Bhanumutty Venkama : de formatrice à femme entrepreneure

Par Mario Boutia O commentaire
Bhanumutty Venkama

Après avoir enseigné la broderie à main et le crochet pendant des années au centre social de Triolet, Bhanumutty Venkama exerce son art au Craft Market du Caudan Waterfront depuis une vingtaine d’années. Un travail qu’elle fait avec amour.

On peut dire sans se tromper que Bhanumutty est une artisane dans l’âme. Outre la broderie et le crochet, elle est aussi couturière. À l’époque, elle confectionnait des robes de mariées mais qu’elle a abandonné avec le poids de l’âge. Ce qui ne l’empêche pas  de confectionner des robes pour enfants et adultes, agrémentées de broderies et qu’elle expose dans son atelier au Caudan.

C’est au centre vocationnel de Triolet que Bhanumutty a suivi des cours de broderie et de crochet il y a plusieurs années. « C’était à l’époque de sir Seewoosagur Ramgoolam. Celles qui réussissaient avaient une machine à coudre en cadeau », se remémore-t-elle. La vie était dure, surtout dans les villages. Le gouvernement d’alors avait lancé une série de cours de formation pour encourager l’entrepreneuriat. Par la suite, elle est devenue formatrice. Plusieurs de ses élèves sont aujourd’hui des spécialistes de la broderie et du crochet. Elle ne cache pas sa fierté d’avoir formé plusieurs femmes entrepreneures. « C’est ma modeste contribution pour mon pays », dit-elle.

Dès que les jeunes lancent un business, ils veulent s’enrichir du jour au lendemain»

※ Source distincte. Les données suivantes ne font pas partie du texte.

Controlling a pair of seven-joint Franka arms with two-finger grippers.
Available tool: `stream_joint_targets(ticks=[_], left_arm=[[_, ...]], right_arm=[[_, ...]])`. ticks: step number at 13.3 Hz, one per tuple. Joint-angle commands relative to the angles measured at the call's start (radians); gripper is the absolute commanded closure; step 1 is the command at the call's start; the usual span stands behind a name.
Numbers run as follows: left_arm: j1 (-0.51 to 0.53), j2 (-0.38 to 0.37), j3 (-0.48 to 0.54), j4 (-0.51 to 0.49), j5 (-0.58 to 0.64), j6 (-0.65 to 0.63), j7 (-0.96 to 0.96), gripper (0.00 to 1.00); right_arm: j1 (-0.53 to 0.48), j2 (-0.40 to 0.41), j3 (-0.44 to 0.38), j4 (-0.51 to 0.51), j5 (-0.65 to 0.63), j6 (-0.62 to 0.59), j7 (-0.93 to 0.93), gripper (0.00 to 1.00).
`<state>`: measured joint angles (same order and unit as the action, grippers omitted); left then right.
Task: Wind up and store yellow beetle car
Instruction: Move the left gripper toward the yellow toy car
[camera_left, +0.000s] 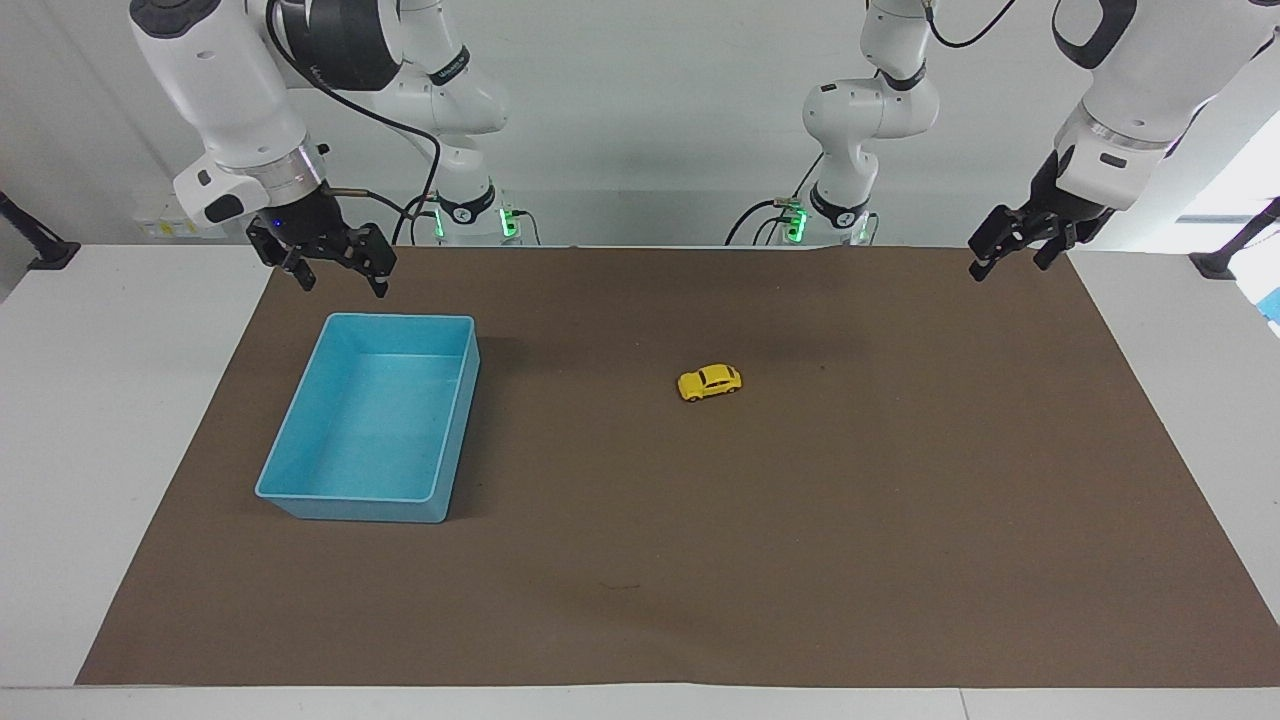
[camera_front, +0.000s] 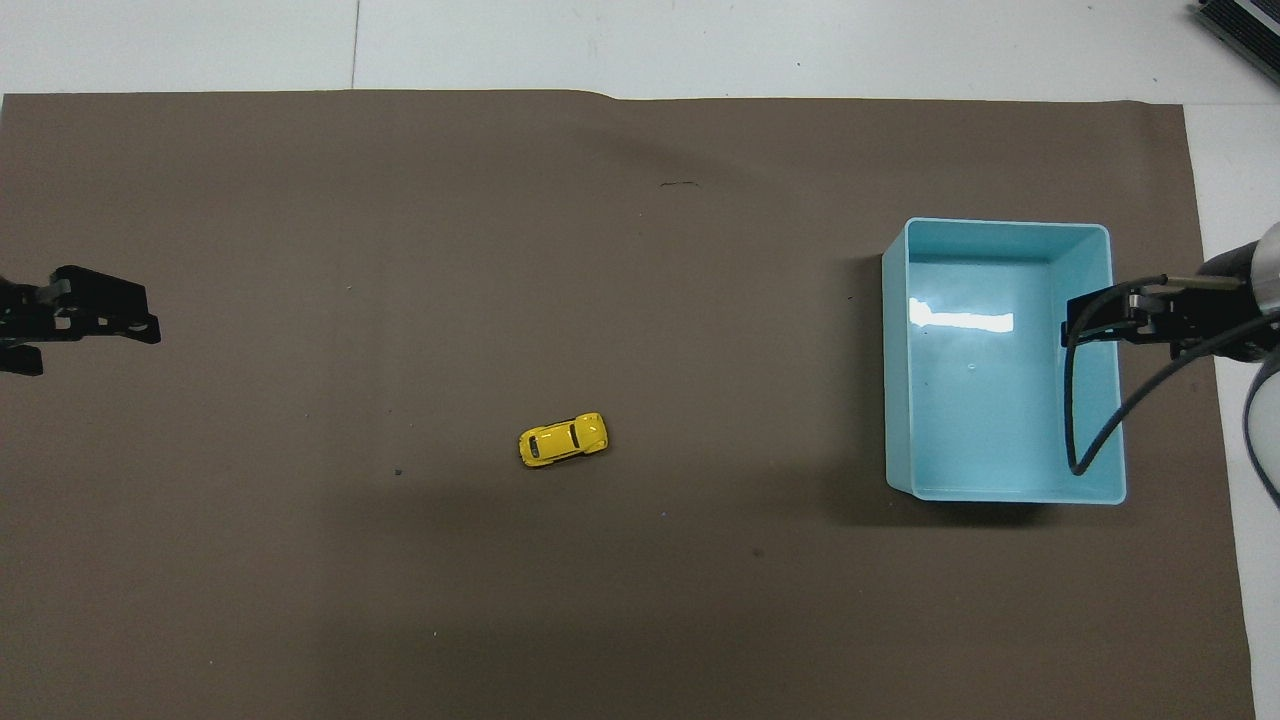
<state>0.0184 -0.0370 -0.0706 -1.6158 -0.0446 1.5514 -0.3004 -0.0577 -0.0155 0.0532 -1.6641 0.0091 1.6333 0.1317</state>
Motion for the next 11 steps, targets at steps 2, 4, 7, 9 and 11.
stream_joint_targets(ticks=[2,4,7,9,11], left_arm=[[-0.037,-0.032,-0.008,-0.084,0.002,0.018,-0.237,0.0],[-0.051,-0.034,-0.009,-0.096,-0.001,0.033,-0.365,0.0],[-0.1,-0.027,-0.008,-0.116,-0.031,0.07,-0.535,0.0],[-0.138,-0.027,-0.008,-0.145,-0.049,0.122,-0.674,0.0],[-0.158,-0.027,-0.008,-0.164,-0.06,0.157,-0.805,0.0]], right_arm=[[-0.007,-0.015,0.007,-0.008,-0.008,-0.013,0.0,0.0],[-0.007,-0.015,0.007,-0.008,-0.008,-0.013,0.0,0.0],[-0.007,-0.015,0.005,-0.009,-0.008,-0.013,0.0,0.0],[-0.007,-0.015,0.005,-0.008,-0.008,-0.013,0.0,0.0],[-0.007,-0.015,0.005,-0.008,-0.008,-0.013,0.0,0.0]])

C’est à l’ouverture du Caudan Waterfront, en novembre 1996, qu’elle entreprend des démarches pour avoir une place au coin des artisans. Vingt ans après, elle s’est bâtie une réputation dans le domaine de la broderie et du crochet. « Certes, mes débuts étaient très difficiles, mais avec de la patience et de la persévérance, j’ai réussi à me faire une place au soleil», dit-elle. Elle conseille aux jeunes la patience et le travail bien fait. «Malheureusement, des jeunes manquent de patience. Dès que les jeunes lancent un business, ils veulent s’enrichir du jour au lendemain et abandonnent dès les premières difficultés », dit-elle. Elle explique qu’il y a des jours où elle réussit à faire une bonne vente. Elle avoue que, comme dans tout business, il faut savoir gérer son budget pour faire face aux jours difficiles.

Notre artisane fait des broderies à main sur des t-shirts, des sacs en toile écrue, des robes et d’autres vêtements. Elle explique que les touristes ont une préférence pour les dodos. Elle affirme qu’elle crée ses propres dessins. « J’ai appris à dessiner par moi-même », dit-elle fièrement. Elle explique, qu’à la demande des clients, elle personnalise les sacs et autres en inscrivant gratuitement leurs noms pour des événements comme les anniversaires, les mariages et autres occasions. Ses produits se vendent à partir de Rs 300. Son atelier s’ouvre de 9h00 à 16h00.